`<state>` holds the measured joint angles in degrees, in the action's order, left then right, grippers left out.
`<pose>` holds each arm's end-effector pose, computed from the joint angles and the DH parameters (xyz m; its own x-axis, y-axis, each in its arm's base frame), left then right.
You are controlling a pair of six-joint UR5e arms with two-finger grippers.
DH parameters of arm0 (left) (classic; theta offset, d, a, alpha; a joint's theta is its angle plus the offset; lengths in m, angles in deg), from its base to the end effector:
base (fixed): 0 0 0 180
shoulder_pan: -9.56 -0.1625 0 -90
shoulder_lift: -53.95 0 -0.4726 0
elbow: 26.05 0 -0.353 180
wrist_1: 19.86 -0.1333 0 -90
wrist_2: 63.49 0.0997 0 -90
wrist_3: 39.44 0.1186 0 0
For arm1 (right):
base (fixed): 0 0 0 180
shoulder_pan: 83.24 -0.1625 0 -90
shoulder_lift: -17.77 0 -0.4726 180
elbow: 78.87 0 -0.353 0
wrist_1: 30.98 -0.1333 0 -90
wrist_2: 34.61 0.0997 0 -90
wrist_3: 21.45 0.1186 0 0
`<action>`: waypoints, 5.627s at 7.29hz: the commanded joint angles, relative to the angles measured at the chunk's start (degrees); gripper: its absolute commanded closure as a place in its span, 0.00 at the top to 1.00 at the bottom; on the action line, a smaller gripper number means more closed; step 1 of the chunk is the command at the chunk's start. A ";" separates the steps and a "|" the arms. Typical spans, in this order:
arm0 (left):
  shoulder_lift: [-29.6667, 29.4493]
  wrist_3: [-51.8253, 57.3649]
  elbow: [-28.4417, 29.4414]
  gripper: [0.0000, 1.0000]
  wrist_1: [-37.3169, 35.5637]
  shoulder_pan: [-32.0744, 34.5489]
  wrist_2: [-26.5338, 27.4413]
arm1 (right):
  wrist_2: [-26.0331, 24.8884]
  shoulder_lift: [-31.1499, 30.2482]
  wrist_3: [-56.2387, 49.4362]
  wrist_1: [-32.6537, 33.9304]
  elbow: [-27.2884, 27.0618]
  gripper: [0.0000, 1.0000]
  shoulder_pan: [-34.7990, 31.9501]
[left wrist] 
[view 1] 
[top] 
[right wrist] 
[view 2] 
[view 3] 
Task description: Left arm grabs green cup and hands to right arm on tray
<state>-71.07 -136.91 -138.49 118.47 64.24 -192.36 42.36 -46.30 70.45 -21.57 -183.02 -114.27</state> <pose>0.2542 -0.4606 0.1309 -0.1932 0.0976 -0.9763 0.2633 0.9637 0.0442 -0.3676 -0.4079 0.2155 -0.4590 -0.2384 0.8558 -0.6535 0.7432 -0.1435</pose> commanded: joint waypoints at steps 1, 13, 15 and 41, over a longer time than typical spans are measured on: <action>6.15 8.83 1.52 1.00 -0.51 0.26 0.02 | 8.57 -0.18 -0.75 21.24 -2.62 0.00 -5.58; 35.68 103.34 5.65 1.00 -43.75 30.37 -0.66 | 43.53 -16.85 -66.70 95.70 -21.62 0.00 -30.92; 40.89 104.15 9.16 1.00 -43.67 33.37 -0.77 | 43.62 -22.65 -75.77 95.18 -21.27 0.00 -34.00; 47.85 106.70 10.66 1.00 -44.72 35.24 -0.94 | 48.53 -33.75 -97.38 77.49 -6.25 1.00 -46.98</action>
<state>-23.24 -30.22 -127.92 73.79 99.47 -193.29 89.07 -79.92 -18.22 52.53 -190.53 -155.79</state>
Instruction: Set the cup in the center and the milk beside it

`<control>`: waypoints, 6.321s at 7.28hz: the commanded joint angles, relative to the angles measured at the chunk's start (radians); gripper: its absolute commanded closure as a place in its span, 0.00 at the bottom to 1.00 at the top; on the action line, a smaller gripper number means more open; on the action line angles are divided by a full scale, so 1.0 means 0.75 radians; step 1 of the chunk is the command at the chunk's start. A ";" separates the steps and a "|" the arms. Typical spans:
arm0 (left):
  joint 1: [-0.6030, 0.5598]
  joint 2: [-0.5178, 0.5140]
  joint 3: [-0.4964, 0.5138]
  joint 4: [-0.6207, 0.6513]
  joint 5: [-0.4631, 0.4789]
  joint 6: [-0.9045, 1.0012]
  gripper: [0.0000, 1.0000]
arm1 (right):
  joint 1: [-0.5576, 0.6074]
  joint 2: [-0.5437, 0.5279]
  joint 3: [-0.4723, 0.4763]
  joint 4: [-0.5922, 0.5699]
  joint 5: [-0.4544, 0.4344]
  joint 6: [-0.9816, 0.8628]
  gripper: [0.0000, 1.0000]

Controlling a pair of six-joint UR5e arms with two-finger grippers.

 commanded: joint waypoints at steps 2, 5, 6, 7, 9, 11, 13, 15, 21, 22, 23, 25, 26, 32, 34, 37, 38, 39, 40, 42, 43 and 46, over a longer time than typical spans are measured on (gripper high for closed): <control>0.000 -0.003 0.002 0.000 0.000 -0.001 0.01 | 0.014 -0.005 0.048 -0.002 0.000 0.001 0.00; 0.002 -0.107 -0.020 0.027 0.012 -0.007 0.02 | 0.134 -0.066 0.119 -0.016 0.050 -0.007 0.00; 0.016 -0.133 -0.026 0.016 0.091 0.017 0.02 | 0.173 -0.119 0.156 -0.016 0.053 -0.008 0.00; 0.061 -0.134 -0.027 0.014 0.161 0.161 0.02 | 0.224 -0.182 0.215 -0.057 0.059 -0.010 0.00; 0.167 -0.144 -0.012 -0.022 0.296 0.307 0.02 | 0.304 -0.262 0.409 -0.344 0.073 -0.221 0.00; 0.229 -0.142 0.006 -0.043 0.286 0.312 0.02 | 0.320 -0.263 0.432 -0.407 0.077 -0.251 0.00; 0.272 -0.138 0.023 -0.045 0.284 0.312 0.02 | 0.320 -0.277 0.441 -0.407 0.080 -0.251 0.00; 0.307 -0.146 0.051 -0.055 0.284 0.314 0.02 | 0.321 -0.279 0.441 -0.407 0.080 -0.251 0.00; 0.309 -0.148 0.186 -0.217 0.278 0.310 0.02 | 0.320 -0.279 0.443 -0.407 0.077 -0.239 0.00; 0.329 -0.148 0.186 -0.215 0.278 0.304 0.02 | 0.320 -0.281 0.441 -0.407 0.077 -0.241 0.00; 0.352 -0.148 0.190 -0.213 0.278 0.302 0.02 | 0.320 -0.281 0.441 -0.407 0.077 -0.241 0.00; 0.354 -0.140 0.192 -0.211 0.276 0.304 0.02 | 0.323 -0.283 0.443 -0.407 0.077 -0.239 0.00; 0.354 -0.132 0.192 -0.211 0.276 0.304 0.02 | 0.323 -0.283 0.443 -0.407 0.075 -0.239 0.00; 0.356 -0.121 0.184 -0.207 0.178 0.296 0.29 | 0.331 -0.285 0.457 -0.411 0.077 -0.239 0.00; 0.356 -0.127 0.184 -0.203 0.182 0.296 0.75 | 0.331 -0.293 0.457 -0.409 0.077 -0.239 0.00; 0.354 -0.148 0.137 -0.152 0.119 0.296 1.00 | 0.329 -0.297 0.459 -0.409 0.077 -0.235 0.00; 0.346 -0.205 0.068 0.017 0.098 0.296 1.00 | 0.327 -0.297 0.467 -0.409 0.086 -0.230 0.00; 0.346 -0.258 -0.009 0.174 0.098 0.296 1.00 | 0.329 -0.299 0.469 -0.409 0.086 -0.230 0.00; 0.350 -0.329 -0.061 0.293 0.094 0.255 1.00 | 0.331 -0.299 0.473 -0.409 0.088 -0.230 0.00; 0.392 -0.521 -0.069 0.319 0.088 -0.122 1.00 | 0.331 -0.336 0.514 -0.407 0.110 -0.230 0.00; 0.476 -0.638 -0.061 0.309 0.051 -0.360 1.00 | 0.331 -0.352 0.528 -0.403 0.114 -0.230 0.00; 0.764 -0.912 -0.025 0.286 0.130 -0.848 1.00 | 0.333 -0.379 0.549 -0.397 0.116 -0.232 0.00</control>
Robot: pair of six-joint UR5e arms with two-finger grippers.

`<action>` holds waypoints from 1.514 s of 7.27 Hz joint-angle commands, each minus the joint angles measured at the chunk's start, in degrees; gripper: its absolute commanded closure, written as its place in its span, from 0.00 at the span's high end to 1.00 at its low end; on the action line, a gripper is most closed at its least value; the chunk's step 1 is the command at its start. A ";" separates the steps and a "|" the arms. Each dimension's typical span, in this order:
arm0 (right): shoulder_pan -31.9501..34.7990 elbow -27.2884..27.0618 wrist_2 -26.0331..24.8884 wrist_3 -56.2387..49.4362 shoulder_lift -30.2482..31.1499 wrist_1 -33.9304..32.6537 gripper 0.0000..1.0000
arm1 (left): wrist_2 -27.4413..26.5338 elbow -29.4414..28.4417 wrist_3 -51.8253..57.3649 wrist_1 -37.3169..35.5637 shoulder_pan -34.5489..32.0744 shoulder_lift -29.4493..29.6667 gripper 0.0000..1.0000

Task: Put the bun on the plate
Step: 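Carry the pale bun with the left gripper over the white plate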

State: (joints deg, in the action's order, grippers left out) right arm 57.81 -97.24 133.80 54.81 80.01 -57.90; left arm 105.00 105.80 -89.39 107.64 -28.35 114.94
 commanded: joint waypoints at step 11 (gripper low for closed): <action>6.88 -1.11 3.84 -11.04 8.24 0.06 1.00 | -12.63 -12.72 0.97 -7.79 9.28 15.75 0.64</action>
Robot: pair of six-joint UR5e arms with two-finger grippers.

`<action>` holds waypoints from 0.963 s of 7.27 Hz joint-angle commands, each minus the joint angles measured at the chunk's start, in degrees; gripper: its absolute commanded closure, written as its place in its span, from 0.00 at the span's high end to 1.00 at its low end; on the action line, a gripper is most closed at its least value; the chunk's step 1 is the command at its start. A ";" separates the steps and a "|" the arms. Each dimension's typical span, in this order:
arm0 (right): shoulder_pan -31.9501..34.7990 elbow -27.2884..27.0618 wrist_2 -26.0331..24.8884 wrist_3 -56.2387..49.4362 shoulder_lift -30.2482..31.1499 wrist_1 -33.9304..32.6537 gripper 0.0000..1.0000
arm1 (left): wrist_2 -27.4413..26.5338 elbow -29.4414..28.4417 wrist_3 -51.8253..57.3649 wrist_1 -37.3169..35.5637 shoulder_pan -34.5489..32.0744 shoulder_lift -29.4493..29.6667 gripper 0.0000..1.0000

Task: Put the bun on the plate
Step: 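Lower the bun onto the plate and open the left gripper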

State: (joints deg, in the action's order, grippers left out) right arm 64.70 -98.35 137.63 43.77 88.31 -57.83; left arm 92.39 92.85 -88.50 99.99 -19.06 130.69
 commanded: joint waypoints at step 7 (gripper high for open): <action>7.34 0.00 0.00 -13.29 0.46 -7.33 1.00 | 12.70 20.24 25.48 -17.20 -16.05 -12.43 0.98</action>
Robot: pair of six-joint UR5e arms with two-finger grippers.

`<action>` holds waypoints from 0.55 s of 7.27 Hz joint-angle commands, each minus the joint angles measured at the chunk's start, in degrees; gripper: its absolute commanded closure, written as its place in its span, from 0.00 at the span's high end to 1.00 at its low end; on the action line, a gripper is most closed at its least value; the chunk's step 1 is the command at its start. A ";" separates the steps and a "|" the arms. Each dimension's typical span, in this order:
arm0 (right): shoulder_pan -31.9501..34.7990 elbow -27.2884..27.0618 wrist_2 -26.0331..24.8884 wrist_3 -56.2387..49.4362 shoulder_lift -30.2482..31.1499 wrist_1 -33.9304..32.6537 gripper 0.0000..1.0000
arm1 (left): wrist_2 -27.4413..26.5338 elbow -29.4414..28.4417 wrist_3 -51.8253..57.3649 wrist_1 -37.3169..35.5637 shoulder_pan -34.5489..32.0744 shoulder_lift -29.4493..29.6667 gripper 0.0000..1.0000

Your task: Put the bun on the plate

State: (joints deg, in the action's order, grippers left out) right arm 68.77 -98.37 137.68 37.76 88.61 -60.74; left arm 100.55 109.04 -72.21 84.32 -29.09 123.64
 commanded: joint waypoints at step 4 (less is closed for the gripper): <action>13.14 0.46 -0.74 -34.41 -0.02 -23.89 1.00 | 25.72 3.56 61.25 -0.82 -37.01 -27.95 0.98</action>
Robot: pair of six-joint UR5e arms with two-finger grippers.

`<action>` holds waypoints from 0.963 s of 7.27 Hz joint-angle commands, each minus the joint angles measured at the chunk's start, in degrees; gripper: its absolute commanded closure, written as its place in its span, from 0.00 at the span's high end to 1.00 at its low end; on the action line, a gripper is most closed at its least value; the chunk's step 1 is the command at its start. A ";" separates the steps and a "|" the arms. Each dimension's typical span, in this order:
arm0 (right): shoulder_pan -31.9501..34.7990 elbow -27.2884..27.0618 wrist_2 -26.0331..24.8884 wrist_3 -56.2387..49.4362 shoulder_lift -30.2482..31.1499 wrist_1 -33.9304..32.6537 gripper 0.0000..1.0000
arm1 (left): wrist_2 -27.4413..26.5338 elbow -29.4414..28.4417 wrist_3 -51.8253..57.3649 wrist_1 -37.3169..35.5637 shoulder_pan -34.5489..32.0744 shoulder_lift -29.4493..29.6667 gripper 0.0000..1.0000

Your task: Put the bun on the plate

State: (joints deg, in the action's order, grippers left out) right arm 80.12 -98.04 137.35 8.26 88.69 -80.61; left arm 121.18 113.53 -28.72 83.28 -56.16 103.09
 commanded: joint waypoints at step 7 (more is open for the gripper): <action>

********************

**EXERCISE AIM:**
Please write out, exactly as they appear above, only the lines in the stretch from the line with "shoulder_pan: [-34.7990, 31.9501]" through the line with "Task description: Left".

**OUTPUT OF THE TASK:**
  shoulder_pan: [-34.7990, 31.9501]
[left wrist] 
[view 1] 
[top] 
[right wrist] 
[view 2] 
[view 3] 
Task description: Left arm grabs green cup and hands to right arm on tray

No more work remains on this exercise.